I code a function which implements some operations including torch.mm, torch.index_select and torch.cc. However, there comes out an AssertionError, leaf variable was used in an inplace operation.
In the source code of Variable.py(line 199), I found the assertion, assert self.__version == 0. But it’s not clear to say what is going wrong here. Could anyone help me on this?
Loosely, tensors you create directly are leaf variables. Tensors that are the result of a differentiable operation are not leaf variables
For example:
w = torch.tensor([1.0, 2.0, 3.0]) # leaf variable
x = torch.tensor([1.0, 2.0, 3.0], requires_grad=True) # also leaf variable
y = x + 1 # not a leaf variable
(The PyTorch documentation for is_leaf contains a more precise definition.)
An in-place operation is something which modifies the data of a variable. For example:
x += 1 # in-place
y = x + 1 # not in place
PyTorch doesn’t allow in-place operations on leaf variables that have requires_grad=True (such as parameters of your model) because the developers could not decide how such an operation should behave. If you want the operation to be differentiable, you can work around the limitation by cloning the leaf variable (or use a non-inplace version of the operator).
That depends on the situation.
For example to initialize or update parameters, assigning to .data is the way to go. Usually, you cannot backprop when changing Variables’ .data in the middle of a forward pass…
I’d summerise my experience as “don’t do it unless you have reason to believe its the rigght thing”.
Yes, I remember now, messing with backprop and autograd was why I was running into problems with in-place assignment before. Using .data as I am currently for initialising word embeddings seems ok then.
Trying to read the code for optim (I want to implement something a bit differently) and your previous example/explanation of what is a leaf Variable doesn’t seem to be valid anymore.
In particular,
you wrote
y = x + 1 # not a leaf variable
Well, here’s output from my termial for the code which you have mentioned:
>>> x = torch.autograd.Variable(torch.Tensor([1, 2, 3, 4]))
>>> x.is_leaf
True
>>> y = x + 1
>>> y.is_leaf
True
>>> y
Variable containing:
2
3
4
5
[torch.FloatTensor of size (4,)]
So, can someone please explain what is a leaf Variable, and what is not a leaf variable? Clearly a non-leaf-variable cannot be optimized, but what is it?

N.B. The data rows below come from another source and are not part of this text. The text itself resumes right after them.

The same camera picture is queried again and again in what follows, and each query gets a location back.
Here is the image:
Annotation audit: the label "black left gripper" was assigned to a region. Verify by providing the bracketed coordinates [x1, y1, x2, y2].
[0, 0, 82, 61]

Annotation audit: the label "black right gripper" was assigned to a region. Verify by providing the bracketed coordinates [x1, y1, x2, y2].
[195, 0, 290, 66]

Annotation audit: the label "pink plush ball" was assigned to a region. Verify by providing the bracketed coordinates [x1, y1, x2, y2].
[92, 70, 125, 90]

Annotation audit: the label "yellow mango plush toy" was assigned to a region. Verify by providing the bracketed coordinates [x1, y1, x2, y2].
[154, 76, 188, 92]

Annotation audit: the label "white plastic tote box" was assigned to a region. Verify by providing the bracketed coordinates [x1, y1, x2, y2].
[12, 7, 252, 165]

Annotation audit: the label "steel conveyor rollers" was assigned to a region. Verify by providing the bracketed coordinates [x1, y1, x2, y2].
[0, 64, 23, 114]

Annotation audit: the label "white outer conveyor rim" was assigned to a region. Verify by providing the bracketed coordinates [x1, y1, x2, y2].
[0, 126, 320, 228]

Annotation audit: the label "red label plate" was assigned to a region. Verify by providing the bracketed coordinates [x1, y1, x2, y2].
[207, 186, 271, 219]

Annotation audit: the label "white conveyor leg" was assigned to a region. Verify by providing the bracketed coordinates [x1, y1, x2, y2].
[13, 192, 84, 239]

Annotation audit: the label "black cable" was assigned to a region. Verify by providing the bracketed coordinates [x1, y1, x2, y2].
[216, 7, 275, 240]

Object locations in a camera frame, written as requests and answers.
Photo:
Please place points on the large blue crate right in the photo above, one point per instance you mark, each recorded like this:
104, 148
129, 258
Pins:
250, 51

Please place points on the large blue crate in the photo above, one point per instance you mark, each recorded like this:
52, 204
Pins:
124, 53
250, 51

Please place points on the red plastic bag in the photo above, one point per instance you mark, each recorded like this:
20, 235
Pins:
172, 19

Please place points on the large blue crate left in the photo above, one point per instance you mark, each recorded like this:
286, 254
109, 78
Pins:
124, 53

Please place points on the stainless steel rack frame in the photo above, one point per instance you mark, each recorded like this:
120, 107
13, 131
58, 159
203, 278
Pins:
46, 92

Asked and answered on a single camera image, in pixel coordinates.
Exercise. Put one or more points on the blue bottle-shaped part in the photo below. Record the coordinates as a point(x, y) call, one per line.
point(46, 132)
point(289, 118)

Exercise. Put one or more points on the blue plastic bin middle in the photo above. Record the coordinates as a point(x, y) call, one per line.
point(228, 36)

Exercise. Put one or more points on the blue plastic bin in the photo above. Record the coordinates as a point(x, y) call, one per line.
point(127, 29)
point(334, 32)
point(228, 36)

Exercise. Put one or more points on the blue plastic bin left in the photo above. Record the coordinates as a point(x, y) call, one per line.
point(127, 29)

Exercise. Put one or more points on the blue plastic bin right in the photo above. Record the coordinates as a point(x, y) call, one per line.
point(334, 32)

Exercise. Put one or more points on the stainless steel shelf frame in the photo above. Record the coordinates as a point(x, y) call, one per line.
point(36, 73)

Came across a similar issue. Reason is requires grad.
x = torch.autograd.Variable(torch.Tensor([1, 2, 3, 4]), requires_grad=True)
x.is_leaf
#True
y = x + 1
y.is_leaf
#False
y = torch.autograd.Variable(torch.zeros([batch_size, c, h, w]), requires_grad=True)
Then I want to assign value to indexed parts of y like below,(y_local is a Variable computed based on other variables and I want to assign the value of y_local to part of the y and ensure that the gradients from y can flow to the y_local.)
leaf variable, in essence, is a variable, or a tensor with requires_grad=True. So, if a tensor with requires_grad=False, it does not belong to the variable, let alone leaf variable.
Is the reason this is not “usually correct” because we could have just initialized it directly with the data that we wanted in the first place instead of doing a in-place op?
@pinocchio, I’m updating my reply and correcting the example. The not “usually correct” wasn’t a good explanation. The actual reason is that the PyTorch developers could not come to a consensus on reasonable semantics for such an operation.
I think you are wrong, y is indeed not a leaf. Maybe you had a weird version of Pytorch?
def inplace_playground():
import torch
x = torch.tensor([1,2,3.], requires_grad=True)
y = x + 1
print(f'x.is_leaf = {x.is_leaf}')
print(f'y.is_leaf = {y.is_leaf}')
x += 1
output:
x.is_leaf = True
y.is_leaf = False
@colesbury I think you were correct. Not sure what you corrected but I tried the leaf thing and it seems your right that y is not a leaf (as expected).